Throughout much of last year, especially during the late spring when other states’ hospitals were being overwhelmed, Maine hospitals were largely spared.

The first time Maine reached 100 hospitalizations was on Nov. 23, shortly before Thanksgiving. However, the total didn’t drop below 100 again until Feb. 15, almost three months later, and topped out at 207 on Jan. 13 at the height of the post-holiday surge. Hospitalizations began to fall rapidly in late January into mid-February before leveling off.

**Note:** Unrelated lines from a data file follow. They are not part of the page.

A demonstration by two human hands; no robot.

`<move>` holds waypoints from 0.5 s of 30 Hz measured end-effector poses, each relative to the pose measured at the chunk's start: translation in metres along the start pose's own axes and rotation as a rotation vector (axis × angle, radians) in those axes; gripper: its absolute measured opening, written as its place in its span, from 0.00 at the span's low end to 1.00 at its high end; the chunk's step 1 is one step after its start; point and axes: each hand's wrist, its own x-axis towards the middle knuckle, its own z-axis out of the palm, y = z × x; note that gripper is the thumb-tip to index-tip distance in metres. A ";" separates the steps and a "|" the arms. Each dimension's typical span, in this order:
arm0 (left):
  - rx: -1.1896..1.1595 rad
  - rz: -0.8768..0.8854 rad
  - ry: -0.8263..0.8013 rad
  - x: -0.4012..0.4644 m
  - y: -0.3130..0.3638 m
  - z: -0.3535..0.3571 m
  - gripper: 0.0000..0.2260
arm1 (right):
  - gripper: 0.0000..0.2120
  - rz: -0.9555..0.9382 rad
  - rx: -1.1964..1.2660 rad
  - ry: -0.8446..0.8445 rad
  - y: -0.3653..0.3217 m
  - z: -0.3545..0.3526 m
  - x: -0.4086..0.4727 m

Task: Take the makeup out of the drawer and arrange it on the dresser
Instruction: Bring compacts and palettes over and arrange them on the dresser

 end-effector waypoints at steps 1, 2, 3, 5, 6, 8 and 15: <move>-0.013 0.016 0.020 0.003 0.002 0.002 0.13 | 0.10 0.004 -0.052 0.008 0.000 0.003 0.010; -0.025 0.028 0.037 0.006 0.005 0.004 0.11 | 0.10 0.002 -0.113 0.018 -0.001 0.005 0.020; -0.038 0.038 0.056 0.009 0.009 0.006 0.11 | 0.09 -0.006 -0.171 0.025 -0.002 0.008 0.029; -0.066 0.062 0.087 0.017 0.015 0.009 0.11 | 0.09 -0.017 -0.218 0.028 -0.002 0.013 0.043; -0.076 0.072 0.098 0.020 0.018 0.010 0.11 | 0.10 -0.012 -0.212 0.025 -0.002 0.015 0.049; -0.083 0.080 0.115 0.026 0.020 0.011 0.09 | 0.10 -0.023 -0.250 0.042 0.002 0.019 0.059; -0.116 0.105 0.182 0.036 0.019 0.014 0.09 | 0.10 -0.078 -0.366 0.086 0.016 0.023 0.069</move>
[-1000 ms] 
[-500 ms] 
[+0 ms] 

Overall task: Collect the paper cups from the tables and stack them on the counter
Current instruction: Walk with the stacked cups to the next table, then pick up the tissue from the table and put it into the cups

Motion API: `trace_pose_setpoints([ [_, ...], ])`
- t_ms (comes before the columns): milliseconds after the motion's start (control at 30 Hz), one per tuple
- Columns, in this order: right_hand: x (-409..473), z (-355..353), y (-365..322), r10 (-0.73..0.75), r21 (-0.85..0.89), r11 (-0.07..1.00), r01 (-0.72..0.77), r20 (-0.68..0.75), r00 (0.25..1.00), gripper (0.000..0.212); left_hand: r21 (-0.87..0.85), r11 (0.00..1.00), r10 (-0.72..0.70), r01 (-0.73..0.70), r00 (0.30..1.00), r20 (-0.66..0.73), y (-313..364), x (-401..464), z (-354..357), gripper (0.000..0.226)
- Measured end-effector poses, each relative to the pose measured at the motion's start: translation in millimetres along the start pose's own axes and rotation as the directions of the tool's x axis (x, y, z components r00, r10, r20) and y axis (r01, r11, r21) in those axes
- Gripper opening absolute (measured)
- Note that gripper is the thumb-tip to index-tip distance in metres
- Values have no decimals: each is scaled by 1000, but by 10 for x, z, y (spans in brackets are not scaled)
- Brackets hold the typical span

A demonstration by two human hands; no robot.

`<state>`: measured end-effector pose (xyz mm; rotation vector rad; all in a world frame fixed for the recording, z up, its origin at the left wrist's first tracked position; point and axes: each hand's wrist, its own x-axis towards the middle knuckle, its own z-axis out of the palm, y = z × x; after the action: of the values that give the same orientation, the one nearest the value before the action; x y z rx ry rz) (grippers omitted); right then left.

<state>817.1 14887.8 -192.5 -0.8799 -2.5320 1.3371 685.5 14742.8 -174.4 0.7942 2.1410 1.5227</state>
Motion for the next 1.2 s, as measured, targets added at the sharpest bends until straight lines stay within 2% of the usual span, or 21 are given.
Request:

With the recent surge in cases, there is concern that hospitalizations may creep back up, too. Hospitalizations and deaths typically follow case spikes by two or three weeks.

Increased travel, combined with loosened pandemic restrictions in many states, has driven the latest spike, experts say. The next couple months, as vaccinations continue across all age groups, could be crucial.

“Younger people always think that they are less likely to have a significant effect,” Boomsma said. “I think that might be why we’re seeing vaccine hesitation among some younger people. But they can become seriously ill and have long-term consequences.”